Non so bene la data precisa,
sicuramente dopo l’estate… dipende tutto dagli impegni di Stefano,
adesso è alle prese con la seconda stagione di
Gomorra.
In conclusione… cosa ti
aspetti, quindi, dall’uscita del film? Che impatto credi che avrà
sul pubblico? E sulla tua carriera?
Credo che
Suburra avrà un impatto molto forte sul
pubblico, visto il tema attualissimo che tratta e il successo di
una serie come Gomorra, che ritengo farà
da traino pubblicitario al film anche grazie al nome di Sollima,
che ormai è una garanzia quando si tratta di rendere qualcosa di
“genere” appetibile per il grande pubblico.
Nella mia vita ho avuto già tante
piccole soddisfazioni, ma quella più grande è stata proprio la
possibilità di prendere parte- come protagonista- ad un progetto
del genere: è stata un’emozione unica, mi sono sentito tornare
indietro di ben dieci anni, come quando ho iniziato a muovere i
primi passi in questo mondo frequentando la Scuola di Recitazione
Jenny Tamburi di Roma.

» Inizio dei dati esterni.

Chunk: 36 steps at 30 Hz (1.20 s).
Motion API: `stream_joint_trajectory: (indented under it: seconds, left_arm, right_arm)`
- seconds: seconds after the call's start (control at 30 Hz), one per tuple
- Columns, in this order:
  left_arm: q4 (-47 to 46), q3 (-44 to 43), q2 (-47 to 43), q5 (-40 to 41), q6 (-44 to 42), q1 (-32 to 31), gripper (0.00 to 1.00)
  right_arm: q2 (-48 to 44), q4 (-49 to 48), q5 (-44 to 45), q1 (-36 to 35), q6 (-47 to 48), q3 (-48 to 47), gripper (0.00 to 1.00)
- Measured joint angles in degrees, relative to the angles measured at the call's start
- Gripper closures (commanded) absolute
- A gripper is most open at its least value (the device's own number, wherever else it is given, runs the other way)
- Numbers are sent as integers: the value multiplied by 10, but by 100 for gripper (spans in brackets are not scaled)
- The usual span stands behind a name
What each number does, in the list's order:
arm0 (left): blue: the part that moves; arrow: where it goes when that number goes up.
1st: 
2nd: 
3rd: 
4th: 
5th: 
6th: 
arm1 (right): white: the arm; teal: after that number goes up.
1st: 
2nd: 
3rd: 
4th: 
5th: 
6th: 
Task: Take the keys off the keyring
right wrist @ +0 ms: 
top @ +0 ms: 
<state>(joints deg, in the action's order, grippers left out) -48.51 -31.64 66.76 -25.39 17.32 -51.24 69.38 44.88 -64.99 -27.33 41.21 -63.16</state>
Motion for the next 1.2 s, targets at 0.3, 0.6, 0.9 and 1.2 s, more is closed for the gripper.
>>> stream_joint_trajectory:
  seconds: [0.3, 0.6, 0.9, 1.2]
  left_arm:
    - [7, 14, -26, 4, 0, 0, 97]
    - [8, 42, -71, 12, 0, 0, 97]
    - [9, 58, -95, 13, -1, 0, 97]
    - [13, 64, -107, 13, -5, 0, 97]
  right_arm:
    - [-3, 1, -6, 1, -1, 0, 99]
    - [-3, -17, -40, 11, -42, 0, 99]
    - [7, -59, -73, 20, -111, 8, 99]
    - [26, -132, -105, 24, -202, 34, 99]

Mi auguro, inoltre, che il film possa essere
un trampolino di lancio anche per la mia carriera, una sorta di
“battesimo” ufficiale: più passa il tempo, più realizzo che in
effetti il cinema italiano ha subito la crisi, appiattendosi ad una
logica di mercato determinata dagli incassi e dal box office, con i
produttori molto più interessati ad incassare che ad investire in
nuovi progetti. Dovrebbero tornare i produttori di una volta,
quelli che accettano le sfide e che sono disposti ad investire,
quelli aperti alle novità e pronti a rischiare in nome di un cinema
la cui finalità dovrebbe essere… stordire lo spettatore.